**Work request:** Copy each line from the data that has the word "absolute" in it.

------------------------------------------------------------

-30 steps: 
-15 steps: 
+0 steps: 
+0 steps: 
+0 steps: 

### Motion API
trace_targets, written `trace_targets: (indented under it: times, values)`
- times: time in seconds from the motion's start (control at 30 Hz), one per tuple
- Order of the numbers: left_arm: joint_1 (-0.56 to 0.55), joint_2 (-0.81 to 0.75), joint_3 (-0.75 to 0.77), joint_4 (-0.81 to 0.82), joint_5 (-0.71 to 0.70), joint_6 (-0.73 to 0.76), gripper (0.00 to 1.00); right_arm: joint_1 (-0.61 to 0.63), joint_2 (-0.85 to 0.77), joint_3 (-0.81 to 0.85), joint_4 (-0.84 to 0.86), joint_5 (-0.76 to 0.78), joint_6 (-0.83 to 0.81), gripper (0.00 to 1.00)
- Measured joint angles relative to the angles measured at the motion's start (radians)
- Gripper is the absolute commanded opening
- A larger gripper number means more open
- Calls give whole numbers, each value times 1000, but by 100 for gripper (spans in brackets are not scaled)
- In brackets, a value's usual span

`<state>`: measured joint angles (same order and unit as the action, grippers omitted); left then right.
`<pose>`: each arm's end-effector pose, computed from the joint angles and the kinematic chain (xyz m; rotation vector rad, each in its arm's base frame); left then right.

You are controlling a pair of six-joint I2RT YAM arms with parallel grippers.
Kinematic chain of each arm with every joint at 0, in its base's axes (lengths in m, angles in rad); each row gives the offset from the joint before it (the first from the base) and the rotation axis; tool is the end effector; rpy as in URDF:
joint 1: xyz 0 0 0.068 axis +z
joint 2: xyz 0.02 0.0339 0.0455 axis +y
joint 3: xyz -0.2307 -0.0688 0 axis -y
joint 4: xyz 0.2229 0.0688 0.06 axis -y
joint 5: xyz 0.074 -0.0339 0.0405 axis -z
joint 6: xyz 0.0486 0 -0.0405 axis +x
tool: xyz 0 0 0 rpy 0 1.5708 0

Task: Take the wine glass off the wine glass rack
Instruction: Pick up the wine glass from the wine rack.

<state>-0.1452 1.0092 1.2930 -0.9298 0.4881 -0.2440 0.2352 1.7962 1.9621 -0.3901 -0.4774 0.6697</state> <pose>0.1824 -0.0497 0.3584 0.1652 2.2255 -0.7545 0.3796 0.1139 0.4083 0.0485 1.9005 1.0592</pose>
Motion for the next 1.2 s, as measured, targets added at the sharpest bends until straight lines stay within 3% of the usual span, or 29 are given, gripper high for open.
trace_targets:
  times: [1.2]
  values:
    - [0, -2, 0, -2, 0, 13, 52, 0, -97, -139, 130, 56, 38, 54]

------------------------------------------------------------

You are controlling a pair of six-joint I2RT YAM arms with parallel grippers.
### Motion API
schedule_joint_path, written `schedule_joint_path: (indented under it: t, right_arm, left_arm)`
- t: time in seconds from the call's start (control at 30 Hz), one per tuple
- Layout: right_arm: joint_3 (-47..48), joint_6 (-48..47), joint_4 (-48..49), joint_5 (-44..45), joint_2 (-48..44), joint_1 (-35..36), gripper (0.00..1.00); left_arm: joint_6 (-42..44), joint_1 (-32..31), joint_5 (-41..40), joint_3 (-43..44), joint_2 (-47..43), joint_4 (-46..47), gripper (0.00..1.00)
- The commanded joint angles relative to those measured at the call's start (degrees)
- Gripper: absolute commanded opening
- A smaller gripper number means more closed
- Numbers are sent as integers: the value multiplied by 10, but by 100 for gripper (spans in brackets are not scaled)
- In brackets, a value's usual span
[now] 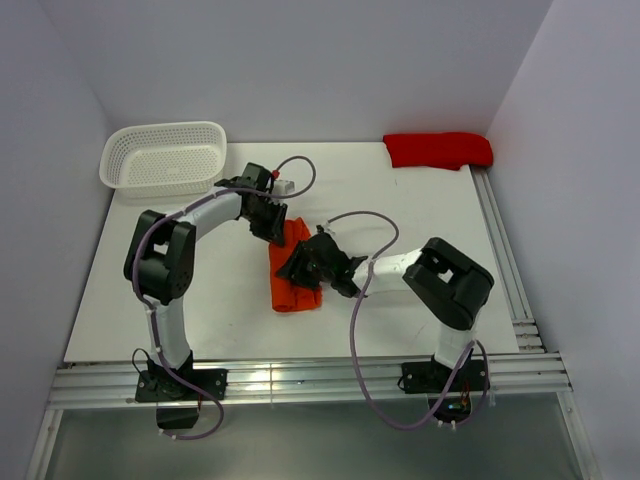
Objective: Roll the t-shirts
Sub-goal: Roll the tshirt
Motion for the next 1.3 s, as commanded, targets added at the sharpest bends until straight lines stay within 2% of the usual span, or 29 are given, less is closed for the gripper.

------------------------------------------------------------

**Written response:**
- Gripper is the absolute commanded opening
- Gripper: absolute commanded opening

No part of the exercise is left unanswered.